**Exercise directions**
Copy every record word for word. Pictures are not part of the copy.

(Data entries)

=== Section Start ===

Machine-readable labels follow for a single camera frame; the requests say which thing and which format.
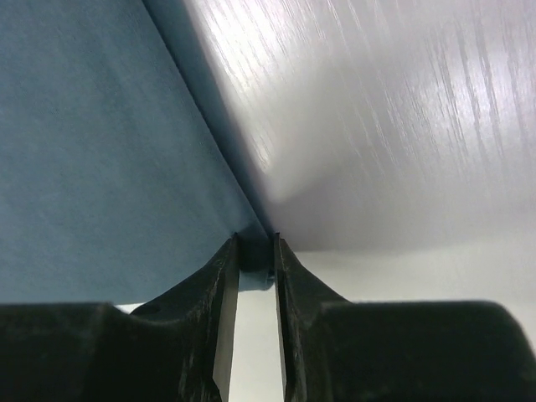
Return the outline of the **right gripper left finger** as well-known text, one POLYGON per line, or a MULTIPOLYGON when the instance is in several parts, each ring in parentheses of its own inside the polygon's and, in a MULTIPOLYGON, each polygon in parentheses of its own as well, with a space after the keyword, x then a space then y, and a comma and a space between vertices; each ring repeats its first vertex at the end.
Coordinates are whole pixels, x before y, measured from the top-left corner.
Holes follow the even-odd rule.
POLYGON ((239 245, 124 312, 108 302, 1 308, 4 401, 226 401, 239 245))

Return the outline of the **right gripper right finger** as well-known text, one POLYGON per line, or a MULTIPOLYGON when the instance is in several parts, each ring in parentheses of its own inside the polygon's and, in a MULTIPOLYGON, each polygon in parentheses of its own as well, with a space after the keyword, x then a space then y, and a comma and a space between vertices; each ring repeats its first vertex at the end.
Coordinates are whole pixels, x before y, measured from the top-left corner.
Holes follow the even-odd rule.
POLYGON ((535 356, 489 301, 351 302, 274 239, 287 401, 532 401, 535 356))

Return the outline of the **grey-blue t-shirt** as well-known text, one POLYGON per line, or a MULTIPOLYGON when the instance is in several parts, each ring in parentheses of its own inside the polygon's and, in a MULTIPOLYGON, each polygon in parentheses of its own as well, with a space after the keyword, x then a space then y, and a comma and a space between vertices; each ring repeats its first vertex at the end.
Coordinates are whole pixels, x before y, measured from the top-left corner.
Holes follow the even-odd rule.
POLYGON ((182 3, 2 2, 2 302, 144 302, 233 234, 269 288, 237 157, 182 3))

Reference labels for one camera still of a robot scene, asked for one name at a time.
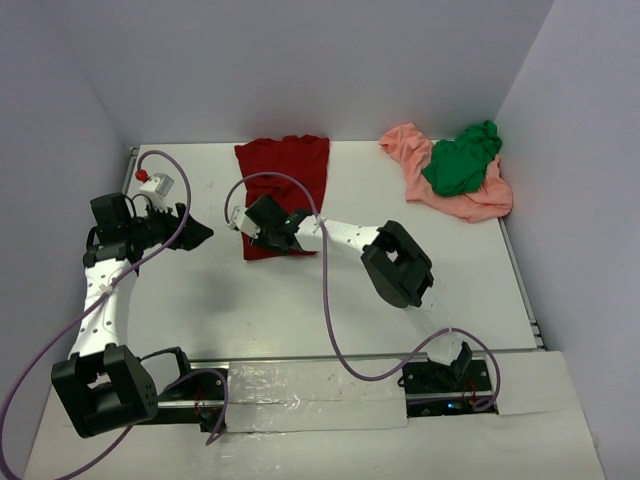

=== Section End ===

**Completed task**
Machine-readable labels follow for a single camera frame; the requests say which thing and which format.
Return the outline of the **right gripper left finger** as well-known text, one POLYGON per line, or a MULTIPOLYGON when the instance is in several parts, each ring in parentheses of its own inside the polygon's and, in a MULTIPOLYGON, each polygon in parentheses of its own as well, with a space after the keyword, x then a space then y, and a comma and a space between vertices; each ring repeats its first vertex at the end.
Coordinates are whole pixels, x before y, measured from the top-left corner.
Holes follow the even-odd rule.
POLYGON ((239 245, 124 312, 108 302, 1 308, 4 401, 226 401, 239 245))

Return the outline of the **right gripper right finger** as well-known text, one POLYGON per line, or a MULTIPOLYGON when the instance is in several parts, each ring in parentheses of its own inside the polygon's and, in a MULTIPOLYGON, each polygon in parentheses of its own as well, with a space after the keyword, x then a space then y, and a comma and a space between vertices; each ring repeats its first vertex at the end.
Coordinates are whole pixels, x before y, measured from the top-left corner.
Holes follow the even-odd rule.
POLYGON ((535 356, 489 301, 351 302, 274 239, 287 401, 532 401, 535 356))

Return the outline of the **grey-blue t-shirt** as well-known text, one POLYGON per line, or a MULTIPOLYGON when the instance is in several parts, each ring in parentheses of its own inside the polygon's and, in a MULTIPOLYGON, each polygon in parentheses of its own as well, with a space after the keyword, x then a space then y, and a comma and a space between vertices; each ring repeats its first vertex at the end.
Coordinates are whole pixels, x before y, measured from the top-left corner.
Holes follow the even-odd rule.
POLYGON ((182 3, 2 2, 2 302, 144 302, 233 234, 269 288, 237 157, 182 3))

Reference labels for one camera still of a robot scene, asked for one name at a time.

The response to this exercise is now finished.